Скатившись с холма, Тутриль и Айнана впряглись в нарту и подтащили ее к яранге.
Снаружи уже стоял Токо, поджидая их.
— Разговаривал по телефону, — сообщил он Тутрилю. — Просят завтра приехать, потому что почта для тебя есть. Отец твой говорил.
— Хорошо, — ответил Тутриль. — Завтра меня Айнана отвезет на собаках.
— И то верно, — кивнул Токо, — все равно ей в село надо. За продуктами и за свежими газетами и журналами…
После позднего обеда Тутриль исподволь заговорил о жизни, о том, что человек нуждается в разных удобствах: они облегчают жизнь и оставляют время для более важных дел.
Токо внимательно его слушал и прятал усмешку в редкие с желтой проседью усы.
— Где-то давно я читал, — сказал старик, внимательно выслушав туманные рассуждения Тутриля, — что один из русских царей, разузнав из отчетов экспедиции о том, что на Чукотке холодно и нет пригодной для хлеба и овощей земли, повелел своей царской властью переселить чукчей в теплые, более благоприятные края…
— Разговор не об этом, — возразил Тутриль, набираясь смелости под ободряющим взглядом Айнаны. — Речь идет о том, чтобы мелкие селения, где нет возможности развивать хозяйство, где нет возможности строить хорошие, со всеми удобствами дома, сселить на хорошие места, где есть предприятия, где можно ставить большие каменные здания…
— Помнишь Наукан? — перебил Тутриля Токо. — Трудное это было для жизни место.
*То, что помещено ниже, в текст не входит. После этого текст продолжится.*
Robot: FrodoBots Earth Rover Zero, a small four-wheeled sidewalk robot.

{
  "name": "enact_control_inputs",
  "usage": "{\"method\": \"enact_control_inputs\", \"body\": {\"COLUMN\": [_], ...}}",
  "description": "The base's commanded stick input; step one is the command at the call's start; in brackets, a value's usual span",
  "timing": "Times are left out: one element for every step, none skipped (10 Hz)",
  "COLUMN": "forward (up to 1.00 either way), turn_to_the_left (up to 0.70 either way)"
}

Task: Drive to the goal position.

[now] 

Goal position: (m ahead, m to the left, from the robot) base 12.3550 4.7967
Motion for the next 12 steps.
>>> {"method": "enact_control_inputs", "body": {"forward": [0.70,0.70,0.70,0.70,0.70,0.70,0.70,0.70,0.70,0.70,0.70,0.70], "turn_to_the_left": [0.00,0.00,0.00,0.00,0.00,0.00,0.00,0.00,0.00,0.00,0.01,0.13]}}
Но люди жили. Уговорили их переселиться. И не стало науканского народа. Только песни остались. А большой радости нет. Все, что ты говоришь, — верно. Однако еще вернее то, что тот человек достоин уважения, кто на своем месте строит хорошую жизнь, а не скачет с места на место. Я тоже за то, чтобы у всех была хорошая, удобная жизнь. Но на том месте, где живешь. Почему прошлые поколения находили дело для своих рук, а нынче вроде бы работы не хватает? Какой работы? Об этом надо подумать. Одно для меня ясно — когда уйдем со своей земли, потеряем свое лицо…
В рассуждениях Токо Тутриль чувствовал убежденность.